▶ Source data
=== Begin Enclosure ===

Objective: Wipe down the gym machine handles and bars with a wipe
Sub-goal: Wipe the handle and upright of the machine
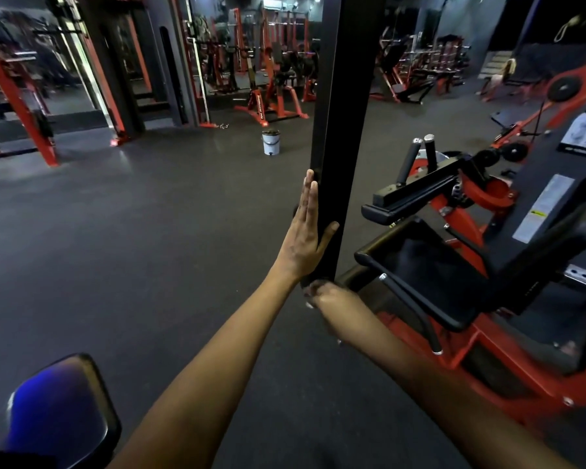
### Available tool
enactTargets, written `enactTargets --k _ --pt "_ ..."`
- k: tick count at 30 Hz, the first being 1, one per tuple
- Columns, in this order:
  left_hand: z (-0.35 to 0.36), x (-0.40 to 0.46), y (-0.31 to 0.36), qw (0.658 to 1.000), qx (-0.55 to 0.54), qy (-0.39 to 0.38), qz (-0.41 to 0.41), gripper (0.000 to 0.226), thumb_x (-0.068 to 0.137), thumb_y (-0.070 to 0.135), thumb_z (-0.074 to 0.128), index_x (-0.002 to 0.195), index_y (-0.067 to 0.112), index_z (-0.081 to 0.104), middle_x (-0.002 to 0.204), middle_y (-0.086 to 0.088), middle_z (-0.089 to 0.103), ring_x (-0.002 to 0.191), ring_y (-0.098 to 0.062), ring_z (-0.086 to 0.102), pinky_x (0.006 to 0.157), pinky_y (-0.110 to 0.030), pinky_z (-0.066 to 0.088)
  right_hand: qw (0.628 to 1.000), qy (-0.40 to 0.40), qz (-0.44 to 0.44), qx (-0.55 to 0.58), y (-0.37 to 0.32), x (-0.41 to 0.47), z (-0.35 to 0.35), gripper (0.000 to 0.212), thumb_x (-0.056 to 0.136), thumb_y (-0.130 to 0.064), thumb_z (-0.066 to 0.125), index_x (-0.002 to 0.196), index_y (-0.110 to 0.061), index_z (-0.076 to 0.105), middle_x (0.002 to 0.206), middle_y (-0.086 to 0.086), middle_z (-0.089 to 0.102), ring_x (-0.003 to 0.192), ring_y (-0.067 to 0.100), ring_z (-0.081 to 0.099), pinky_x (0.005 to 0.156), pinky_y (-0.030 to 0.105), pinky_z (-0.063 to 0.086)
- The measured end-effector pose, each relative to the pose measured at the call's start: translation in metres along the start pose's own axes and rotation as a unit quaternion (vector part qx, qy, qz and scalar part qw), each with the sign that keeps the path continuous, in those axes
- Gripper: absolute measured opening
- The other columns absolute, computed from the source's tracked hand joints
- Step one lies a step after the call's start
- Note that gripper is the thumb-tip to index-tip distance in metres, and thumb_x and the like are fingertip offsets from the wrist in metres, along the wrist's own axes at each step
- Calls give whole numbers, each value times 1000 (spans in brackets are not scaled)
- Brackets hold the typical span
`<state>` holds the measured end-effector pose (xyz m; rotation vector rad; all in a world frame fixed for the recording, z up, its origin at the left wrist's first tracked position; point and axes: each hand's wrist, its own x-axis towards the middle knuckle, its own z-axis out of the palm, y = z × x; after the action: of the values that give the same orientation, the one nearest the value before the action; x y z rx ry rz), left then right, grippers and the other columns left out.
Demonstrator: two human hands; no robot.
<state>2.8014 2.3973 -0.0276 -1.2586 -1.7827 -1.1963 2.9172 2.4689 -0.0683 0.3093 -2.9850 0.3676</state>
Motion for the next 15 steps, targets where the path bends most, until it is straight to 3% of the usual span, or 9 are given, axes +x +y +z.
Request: enactTargets --k 2,4,6,8,10,13,15 --pt "-3 -1 -2 1000 7 -17 6 86 99 16 48 150 33 -19 158 13 -22 149 -20 -7 122 -41 12 999 -30 32 -22 3 -12 9 29 90 -3 48 115 0 61 125 18 54 119 32 48 100 39 39" --pt "-5 -1 -3 1000 13 -26 11 87 99 14 47 150 33 -20 158 13 -23 149 -19 -8 122 -40 12 1000 -25 -7 -1 4 -43 5 26 86 1 51 106 3 66 119 21 58 116 36 50 99 42 39" --pt "-5 -2 -5 999 12 -29 13 86 99 12 46 150 33 -19 158 14 -23 149 -18 -8 122 -39 11 998 -29 -41 25 4 -66 -8 25 82 -2 54 102 -1 69 119 15 58 115 28 52 101 34 38" --pt "-2 -3 -5 1000 5 -19 16 83 99 12 44 151 32 -18 159 14 -22 149 -18 -8 121 -40 10 1000 -1 1 11 7 -62 -18 22 85 -6 54 99 -8 70 114 7 58 108 21 56 95 27 42" --pt "1 -3 -4 1000 -3 -11 10 80 100 13 41 151 33 -17 159 14 -21 149 -18 -8 121 -43 10 997 63 16 29 8 -41 -21 19 75 0 61 90 -6 70 101 9 64 96 26 62 83 31 49" --pt "2 -4 -3 1000 8 -5 9 81 100 13 41 151 33 -18 159 14 -21 149 -17 -6 121 -42 12 997 61 -18 40 14 -19 -2 44 51 3 79 95 -2 72 106 18 68 98 32 67 81 36 56" --pt "1 -5 -7 999 29 -12 15 81 99 15 41 151 33 -18 159 15 -21 149 -15 -5 121 -40 12 995 60 -17 73 11 -34 1 43 64 5 67 107 0 69 122 16 62 113 29 58 97 17 39"
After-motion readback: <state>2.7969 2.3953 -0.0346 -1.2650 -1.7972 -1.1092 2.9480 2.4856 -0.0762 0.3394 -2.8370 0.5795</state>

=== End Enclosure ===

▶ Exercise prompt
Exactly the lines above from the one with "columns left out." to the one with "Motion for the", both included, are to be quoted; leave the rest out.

▶ Written reply
`<state>` holds the measured end-effector pose (xyz m; rotation vector rad; all in a world frame fixed for the recording, z up, its origin at the left wrist's first tracked position; point and axes: each hand's wrist, its own x-axis towards the middle knuckle, its own z-axis out of the palm, y = z × x; after the action: of the values that give the same orientation, the one nearest the value before the action; x y z rx ry rz), left then right, grippers and the other columns left out.
Demonstrator: two human hands; no robot.
<state>2.8014 2.3973 -0.0276 -1.2586 -1.7827 -1.1963 2.9172 2.4689 -0.0683 0.3093 -2.9850 0.3676</state>
Motion for the next 15 steps, targets where the path bends most, until it is straight to 3% of the usual span, or 9 are given, axes +x +y +z.

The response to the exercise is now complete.